As a Neighbor he is to be shunned. To live opposite to him is to fall under the Evil Eye. Like the Witch that forespeaks other Cattle, he would rot you as soon as look at you, if it could be done at a Glance; but that Magic being out of Date, he contents himself with choosing the very Spot on the House Front that shall serve for a Hatchment. Thenceforward he watches your going out and your coming in: your rising up and your lying down, and all your Domestic Imports of Drink and Victual, so that the veriest She Gossip in the Parish is not more familiar with your Modes and Means of Living, nor knows

so certainly whether the Visitor, that calls daily in his Chariot, is a mere Friend or a Physician. Also he knows your Age to a Year, and your Height to an Inch, for he hath measured you with his Eye for a Coffin, and your Ponderosity to a Pound, for he hath an Interest in the Dead Weight, and hath so far inquired into your Fortune as to guess with what Equipage you shall travel on your last Journey. For, in professional Curiosity, he is truly a Pall Pry. Wherefore to dwell near him is as melancholy as to live in view of a Churchyard; to be within Sound of his Hammering is to hear the Knocking at Death's Door.

To be friends with an Undertaker is as impossible as to be the Crony of a Crocodile. He is by Trade a Hypocrite, and deals of Necessity in Mental Reservations and Equivoques. Thus he drinks to your good Health, but hopes, secretly, it will not endure. He is glad to find you so hearty-as to be Apoplectic; and rejoices to see you so stout-with a short Neck. He bids you beware of your old Gout-and recommends a Quack Doctor. He laments the malignant Fever so prevalent-and wishes you may get it. He compliments your Complexion— when it is Blue or Yellow: admires your upright Carriage,and hopes it will break down. Wishes you good Day, but means everlasting Night; and commends his Respects to your Father and Mother-but hopes you do not honor them. In short, his good Wishes are treacherous; his Inquiries are suspicious; and his Civilities are dangerous; as when he proffereth the Use of his Coach-or to see you Home.
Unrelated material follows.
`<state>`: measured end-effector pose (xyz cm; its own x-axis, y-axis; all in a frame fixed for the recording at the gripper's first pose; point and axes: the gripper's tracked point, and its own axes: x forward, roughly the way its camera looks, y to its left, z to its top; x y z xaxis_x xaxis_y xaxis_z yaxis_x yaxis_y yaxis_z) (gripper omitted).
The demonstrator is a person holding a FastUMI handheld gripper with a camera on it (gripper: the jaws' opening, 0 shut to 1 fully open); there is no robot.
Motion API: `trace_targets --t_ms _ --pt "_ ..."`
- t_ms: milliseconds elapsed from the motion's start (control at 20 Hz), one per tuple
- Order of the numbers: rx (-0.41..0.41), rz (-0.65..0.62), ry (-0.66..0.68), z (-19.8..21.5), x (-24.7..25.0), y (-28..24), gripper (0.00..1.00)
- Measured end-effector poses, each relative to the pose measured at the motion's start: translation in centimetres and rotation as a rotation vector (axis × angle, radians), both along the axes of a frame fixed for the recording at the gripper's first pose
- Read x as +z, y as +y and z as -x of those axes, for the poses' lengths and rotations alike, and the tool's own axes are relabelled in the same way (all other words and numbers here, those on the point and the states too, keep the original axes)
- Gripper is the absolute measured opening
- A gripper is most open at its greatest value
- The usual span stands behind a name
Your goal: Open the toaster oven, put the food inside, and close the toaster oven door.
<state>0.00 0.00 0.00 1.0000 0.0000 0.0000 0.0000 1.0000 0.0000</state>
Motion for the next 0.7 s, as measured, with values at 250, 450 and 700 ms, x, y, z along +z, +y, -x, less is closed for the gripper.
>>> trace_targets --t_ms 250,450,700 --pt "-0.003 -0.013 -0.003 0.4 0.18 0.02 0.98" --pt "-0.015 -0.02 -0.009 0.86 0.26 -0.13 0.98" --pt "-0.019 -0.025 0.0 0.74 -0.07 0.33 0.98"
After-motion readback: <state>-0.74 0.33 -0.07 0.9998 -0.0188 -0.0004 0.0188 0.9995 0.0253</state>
For the rest, he is still at odds with Humanity; at constant issue with its Naturalists, and its Philanthropists, its Sages, its Counsellors, and its Legislators. For example, he praises the Weather-with the Wind at East; and rejoices in a wet Spring and Fall, for Death and he reap with one Sickle, and have a good or a bad Harvest in common. He objects not to Bones in Bread (being as it were his own Diet), nor to ill Drugs in Beer, nor to Sugar of Lead or arsenical Finings in Wine, nor to ardent Spirits, nor to interment in Churches. Neither doth he discountenance the Sitting on Infants; nor the Swallowing of Plum Stones; nor of cold Ices at Hot balls,-nor the drinking of Embrocations, nay he hath been known to contend

that the wrong Dose was the right one. He approves, contra the Physicians, of a damp Bed, and wet Feet,-of a hot Head and cold Extremities, and lends his own Countenance to the Natural Small Pox, rather than encourage Vaccination which he calls flying in the Face of Providence. Add to these, a free Trade in Poisons, whereby the Oxalic Crystals may currently become Proxy for the Epsom ones; and the corrosive Sublimate as common as Salt in Porridge. To the same End he would give unto every Cockney a Privilege to shoot, within ten miles round London, without a Taxed License, and would never concur in a Fine or Deodand for Fast Driving, except the Vehicle were a Hearse. Thus, whatever the popular Cry, he runs counter: a Heretic in Opinion, and a Hypocrite in Practice, as when he pretends to be sorrowful at a Funeral; or, what is worse, affects to pity the ill-paid Poor, and yet helpeth to screw them down.

To conclude, he is a Personage of ill presage to the House of Life: a Raven on the Chimney Pot-a Dead-watch in the Wainscot,-a Winding Sheet in the Candle. To meet with him is ominous. His looks are sinister; his Dress is lugubrious; his Speech is prophetic; and his Touch is mortal. Nevertheless he hath one Merit, and in this our World, and in these our Times, it is a main one; namely, that whatever he Undertakes he Performs.